Sus novelas, empezando por La ciudad y los perros, son piezas notables, apreciadas y traducidas a muchos idiomas. Es cierto que por la presión del mercado escribió obras de ficción de un valor literario menor, pero es natural que los maestros tengan obras desiguales, que sirven para confirmar la teoría de que no hay genio sin tara.

De improviso, Vargas Llosa pasó a ser una víctima de la civilización del espectáculo, tema al cual dedicó un afamado libro.

Es, desde mi óptica, el mejor crítico literario de la historia de la literatura en español. Sus estudios sobre obras como Madame Bovary ponen de manifiesto su erudición, su sapiencia, y su talento para la interpretación y el análisis literarios. En ese mismo orden, su libro La tentación de lo imposible es una obra maestra que desmenuza la portentosa novela Los miserables de Víctor Hugo. Para los lectores de estos tiempos, leer Los Miserables es una tarea casi imposible porque esta obra ha pasado a ser una especie de momia que solo despierta el interés en estudiantes de literatura y en muy escasos lectores dispuestos a empacharse con una obra pesada, superada a nivel estético por novelas más contemporáneas; sin embargo, quien quiera apropiarse de los detalles literarios más nimios de Los miserables lo consigue con menos esfuerzos leyendo la magistral La tentación de lo imposible.

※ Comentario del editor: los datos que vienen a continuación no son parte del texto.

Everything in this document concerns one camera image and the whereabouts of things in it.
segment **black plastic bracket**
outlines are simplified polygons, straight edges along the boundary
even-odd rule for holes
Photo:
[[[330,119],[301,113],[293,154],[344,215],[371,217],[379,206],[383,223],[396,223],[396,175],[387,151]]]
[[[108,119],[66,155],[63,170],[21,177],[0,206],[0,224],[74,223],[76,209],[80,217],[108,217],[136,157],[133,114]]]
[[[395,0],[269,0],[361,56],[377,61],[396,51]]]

En una de las vertientes más formidables de Mario Vargas llosa, la de lector, durante la pandemia, encerrado en su nido de amor, tuvo el coraje, la valentía y la gran fuerza de voluntad para leer más de ochenta novelas y cuarenta obras de teatro de la autoría de Benito Pérez Galdós para parir el libro La mirada quieta. Este esfuerzo descomunal en un período tan corto solo pueden asumirlo gente fuera de serie, individuos superdotados. Atragantarse con tantas novelas, muchas de ellas intragables, sería una empresa imposible para cualquier lector o estudioso que no tenga la templanza de Mario.

Pero hablando de sus obras, la más notable, por intrépida, rompedora e inusual, se llama Isabel Presley. Hay que ser muy Mario Vargas llosa para, después de cincuenta años de casado, con la muerte susurrándole cada madrugada, abandonar a la esposa de toda la vida e iniciar una aventura amorosa como la que protagonizó con la socialite española de origen filipino. De repente, el Premio Nobel de Literatura dejó de estar en las revistas literarias y en las columnas de opinión de los más importantes diarios del mundo para ocupar las portadas de las revistas del corazón, del cotilleo de los famosos del mundo del entretenimiento. De improviso, Vargas Llosa pasó a ser una víctima de la civilización del espectáculo, tema al cual dedicó un afamado libro.

Ese amor invernal, de fin de ciclo, acaba de terminar. Y mucha gente está alegre porque presumen que don Mario está expiando la culpa por haber abandonado a la esposa y madre de sus hijos para vivir una aventura fálica cuando ya ese instrumento del placer está en franca retirada; no importan el sildenafil ni el taladafil. A los ochenta y seis años no hay remedio a un mal tan natural, solo existe un breve consuelo.

Pero sabemos que las figuras irrepetibles con él están dotadas incluso de muy buena suerte; y desde estos lares nos unimos a las voces que piden perdón, que piden una amnistía de parte de Patricia Llosa para Mario. Así, en caso de que a él le interesase y ella consienta, podría morir en silencio y en paz en brazos de esa mujer que fue su sombra y pie de amigo durante medio siglo. Mario Vargas Llosa merece un final feliz.